A man who had his criminal information passed on to his former partner by a Corrections Department employee has had his complaint upheld by the Privacy Commissioner.
The information was illegally accessed on two separate occasions by two employees, one of whom knew the man's ex-partner.
Corrections said it was unaware what had happened until the man laid a complaint.
An investigation by the Chief Privacy Officer found the man's information had been accessed once in 2013 and again in 2017.
The staff member did not have a valid reason to access the information.
An employment investigation commenced and the person was stood down but resigned before the investigation concluded.

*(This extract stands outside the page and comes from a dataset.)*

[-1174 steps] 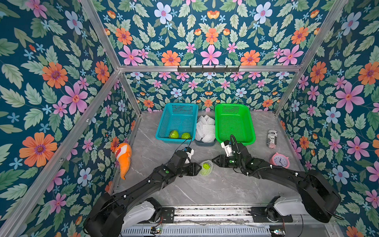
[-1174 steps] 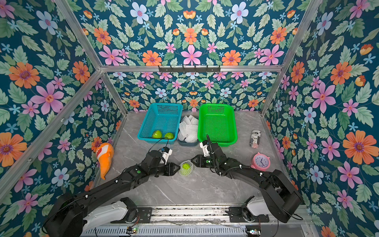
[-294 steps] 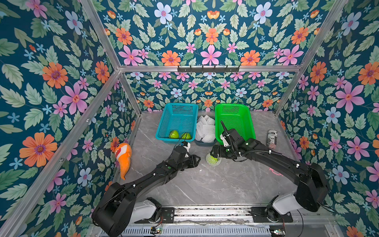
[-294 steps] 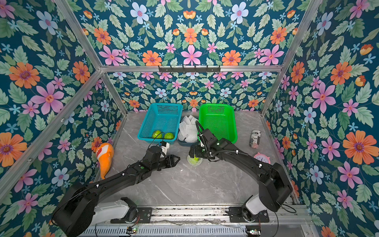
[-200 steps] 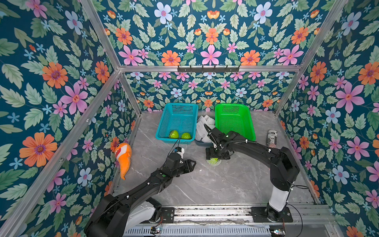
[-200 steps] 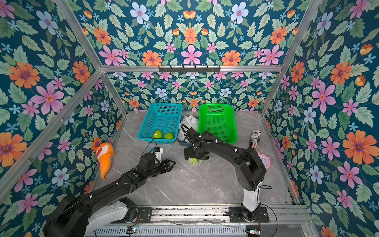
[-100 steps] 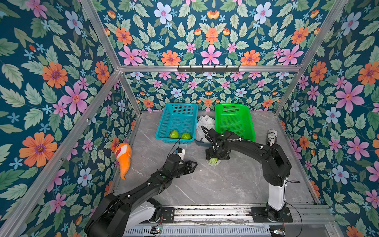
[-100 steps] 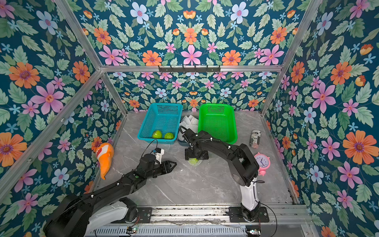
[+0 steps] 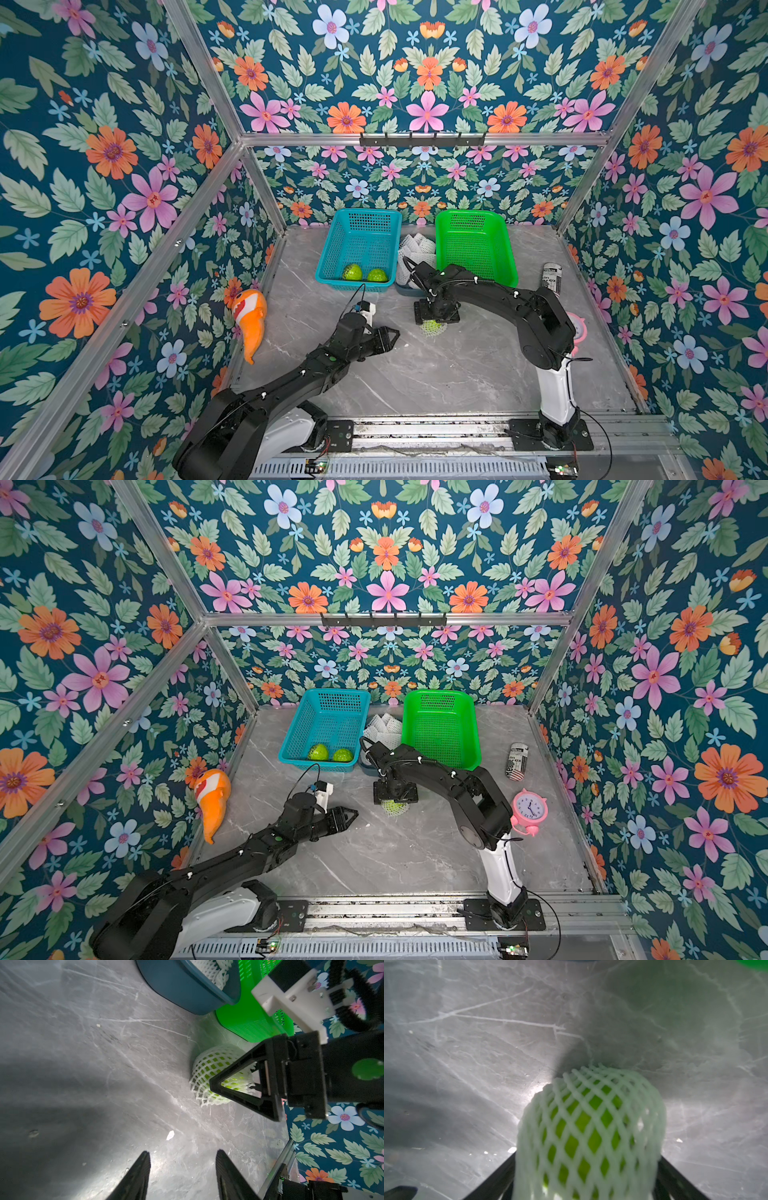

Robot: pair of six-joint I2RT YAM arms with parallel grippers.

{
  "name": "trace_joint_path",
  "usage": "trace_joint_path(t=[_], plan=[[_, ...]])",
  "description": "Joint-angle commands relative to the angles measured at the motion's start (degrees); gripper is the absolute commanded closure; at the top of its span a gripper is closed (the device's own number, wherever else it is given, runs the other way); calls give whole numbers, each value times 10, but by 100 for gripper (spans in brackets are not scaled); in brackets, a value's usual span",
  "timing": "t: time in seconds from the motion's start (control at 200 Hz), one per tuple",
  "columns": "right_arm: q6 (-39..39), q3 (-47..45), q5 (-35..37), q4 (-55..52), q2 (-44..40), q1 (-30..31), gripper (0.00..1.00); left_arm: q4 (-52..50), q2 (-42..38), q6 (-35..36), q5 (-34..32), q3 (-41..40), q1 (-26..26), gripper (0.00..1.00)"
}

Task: Sleeve custard apples in foam nets
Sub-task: Pick up the custard apple from the center of the board.

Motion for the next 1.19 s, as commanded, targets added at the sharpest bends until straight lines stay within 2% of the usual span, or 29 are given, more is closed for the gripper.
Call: trace_joint_path(t=[0.0,0.265,0.525,0.8,1.065,1.19], plan=[[-7,4,19,-20,9,1,13,16,0,-2,3,-1,1,47],[-7,12,20,-21,5,2,13,22,2,-6,6,-3,1,48],[-8,19,24,-43,-27,3,6,29,11,-9,10,-1,0,48],[-17,23,36,-37,-8,2,1,33,16,-8,15,4,1,49],[-23,24,41,-15,10,1,1,35,17,-9,16,4,0,49],[-23,31,33,-14,20,-2,6,37,18,-10,18,5,1,49]])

The investigation also identified a second staff member as having accessed the offender's file on the same day in 2017. An employment investigation commenced into this person's conduct, which resulted in a disciplinary sanction
Corrections told the Privacy Commissioner it usually did audits to see what information its staff were accessing, but no audits were done during the time the breach occurred.
The Commissioner's Office said it was not enough just to have policies regarding the safeguarding of information - there must also be processes to ensure the policies were followed.
It found the man had consequently suffered stress and anxiety.
In a statement, Corrections said it had apologised to the man and it had reached an undisclosed settlement with him.
"Whether it's through policy, training and processes or IT systems management, we work hard to ensure the privacy, security and confidentiality of all information we hold.
"It's an area of constant improvement, and we work closely with the Privacy Commissioner, Government Chief Digital Officer and Government Chief Privacy Officer to ensure we follow best practice."